The minority opinion in the judgment held that this was a contract with a condition precedent, being the transfer of the rights to the name of the seller at the ILA. The minority opinion reasoned that this is an obligation to make an effort and not an obligation to achieve a result. The failure to meet the condition is, therefore, not attributed to the seller, who acted in good faith to fulfil it. But since it was never met (in good faith), the contract never became enforceable/valid. The minority opinion further held that this is not a common mistake since from the outset the parties had used vague language regarding the legal status of the property. It therefore cannot be said that they were wrong in their factual assumption or in their assessment of the legal status of the property.

The majority opinion, in contrast, reached the same result of rejecting the claim for specific performance of the agreement, but with different reasoning. According to the majority opinion, the obligation assumed by the seller is an absolute obligation, and he cannot base his claim on the fact that the condition was not fulfilled, since he was the one who prevented its performance (section 28A of the Law).

The majority opinion further stated that this is a case of a common mistake by the parties. This is because, when the contract was made, the seller did not know that he lacked real rights in the house, and he did not know that in order to be able to sell real rights to the buyer, he must first purchase them at a sum of 91% of the value of the land. The same applies to the buyer.

The court ruled that this is not a mistake in the evaluation of the transaction, since it cannot be said that the parties took a risk regarding the nature of the rights being sold. Both parties entered into the contract on the basis of the assumption that the seller is the owner of rights in real estate that have been allocated and not just of the right of possession and, therefore, also estimated the payment to the ILA in monetary values that constitute payment for consent fees only.

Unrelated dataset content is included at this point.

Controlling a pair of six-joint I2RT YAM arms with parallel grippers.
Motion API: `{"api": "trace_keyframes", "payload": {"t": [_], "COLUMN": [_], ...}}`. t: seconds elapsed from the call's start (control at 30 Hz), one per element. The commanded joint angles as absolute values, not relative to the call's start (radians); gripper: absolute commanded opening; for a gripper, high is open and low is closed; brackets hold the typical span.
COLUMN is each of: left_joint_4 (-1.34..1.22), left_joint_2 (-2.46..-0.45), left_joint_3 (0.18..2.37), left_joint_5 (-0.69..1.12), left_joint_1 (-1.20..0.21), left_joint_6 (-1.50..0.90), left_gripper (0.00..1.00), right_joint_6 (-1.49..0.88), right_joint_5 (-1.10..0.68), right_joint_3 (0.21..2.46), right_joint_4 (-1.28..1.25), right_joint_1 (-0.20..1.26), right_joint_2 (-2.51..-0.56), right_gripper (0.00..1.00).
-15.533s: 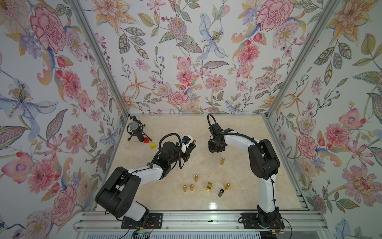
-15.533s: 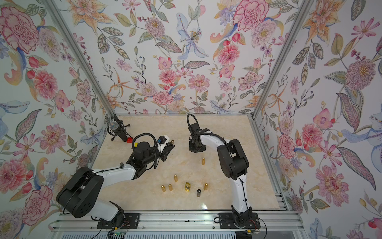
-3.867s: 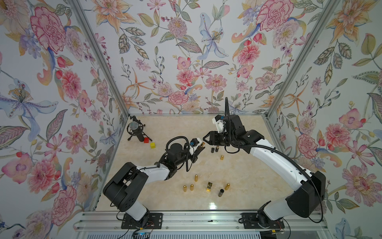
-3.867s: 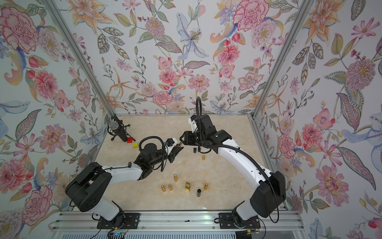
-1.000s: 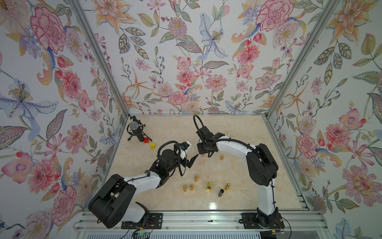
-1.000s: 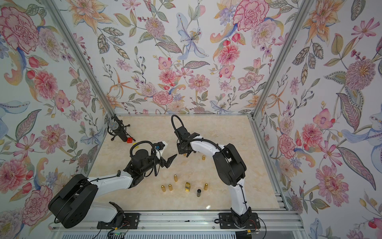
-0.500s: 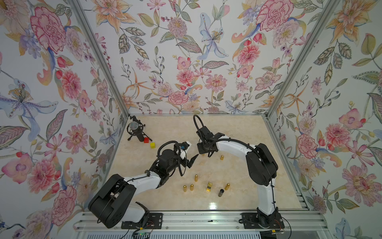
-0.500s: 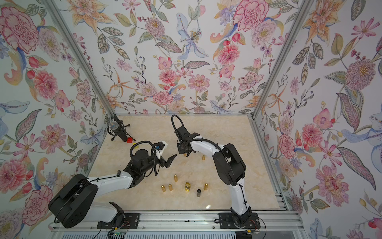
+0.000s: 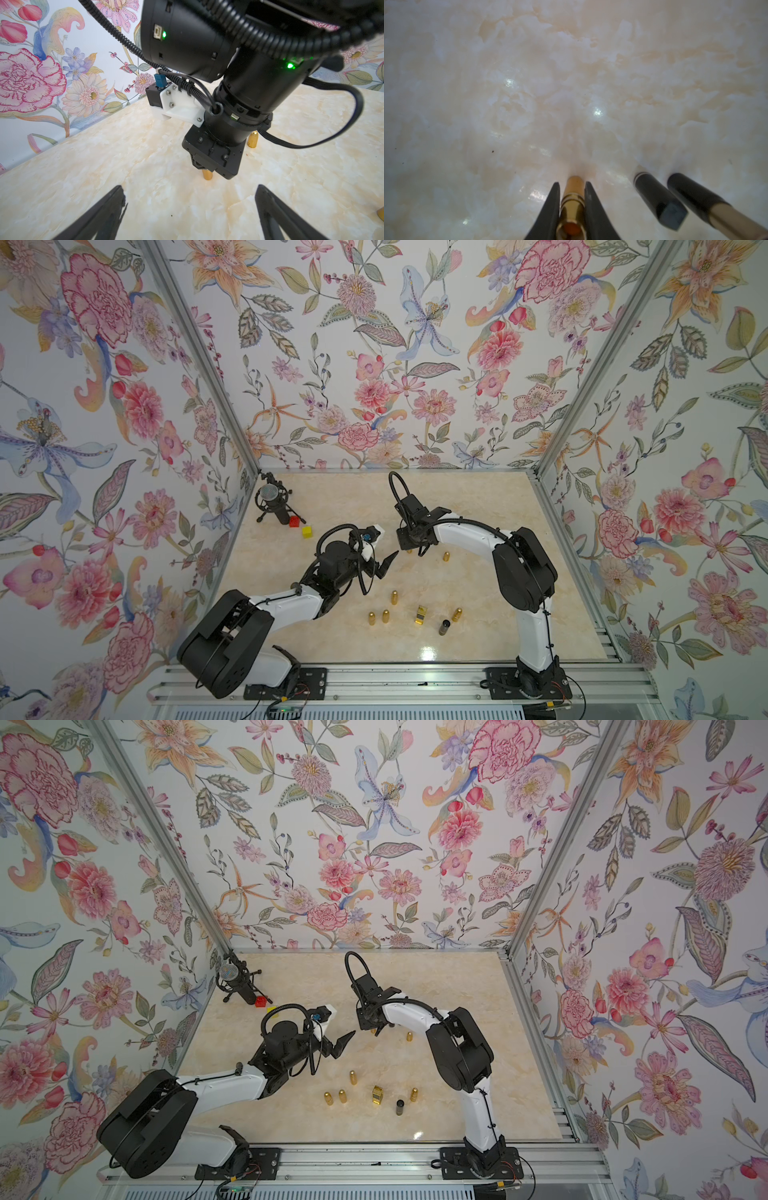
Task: Open the lipstick cap
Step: Place the lipstick at the center of the board, then pick up the lipstick at the center of the board.
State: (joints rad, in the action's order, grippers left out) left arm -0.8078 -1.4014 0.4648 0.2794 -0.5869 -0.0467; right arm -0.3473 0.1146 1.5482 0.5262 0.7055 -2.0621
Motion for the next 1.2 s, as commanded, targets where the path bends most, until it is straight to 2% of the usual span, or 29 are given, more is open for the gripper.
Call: {"api": "trace_keyframes", "payload": {"t": [0.0, 0.33, 0.57, 0.87, 1.17], "left_joint_4": [-0.837, -0.836, -0.812, -0.694, -0.536], "left_joint_2": [-1.391, -1.389, -1.344, -1.246, -1.130], "left_joint_3": [0.453, 0.449, 0.436, 0.421, 0.430], "left_joint_5": [0.265, 0.264, 0.258, 0.250, 0.225], "left_joint_1": [-0.573, -0.574, -0.573, -0.576, -0.591], "left_joint_6": [-0.071, -0.069, -0.062, -0.066, -0.078], "left_gripper": [0.99, 0.99, 0.99, 0.99, 0.99], "right_joint_6": [-0.347, -0.350, -0.359, -0.336, -0.295], "right_joint_5": [0.135, 0.138, 0.143, 0.139, 0.064], "right_joint_3": [1.534, 1.535, 1.496, 1.380, 1.256], "right_joint_4": [0.514, 0.514, 0.530, 0.689, 0.874], "right_joint_1": [0.707, 0.706, 0.707, 0.731, 0.880], "right_joint_2": [-2.075, -2.059, -1.940, -1.670, -1.468], "right_gripper": [0.26, 0.36, 0.50, 0.51, 0.52]}}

The parties did not consider the possibility that the required payment would exceed the entire contractual consideration in such a way that it would nullify the economic logic that served as the basis for entering into the agreement. A mistake of such a scope shows, according to the majority opinion, the existence of a fundamental, common (mutual) mistake regarding the nature of the item being sold.

In conclusion

There are cases where parties enter into an agreement and both sides are mistaken on the facts regarding the item being sold. Sometimes, in retrospect, it turns out that the item being sold has different properties than those of which the parties knew and that, had this been known to the parties, at least one of them would not have entered into the agreement. In these cases, the Law allows, with the approval of the court, the cancellation of the contract. We will make ad a caveat and clarify that this does not refer to a mistake in assessing the value of the item being sold, or to a change in external circumstances that have an impact on the item being sold, or to a change resulting from a future event, as all these are a mistake in the evaluation of the transaction that does not enable the cancellation of the contract.

 

[1] The Contracts Law (General Part), 5733 – 1973.

[2] Section 14B of the law.

[3] Civil Appeal 2469/06 Suissa v. The Zaga Company in Block 5027 Lot 1 Ltd., [published in Nevo].

[4] Additional Civil Hearing 2568/97 Canaan v. The Government of the United States, P.D. 57(2) 632.

[5] Civil Appeal 63865/19 Eliasian v. Shvo (published in Nevo).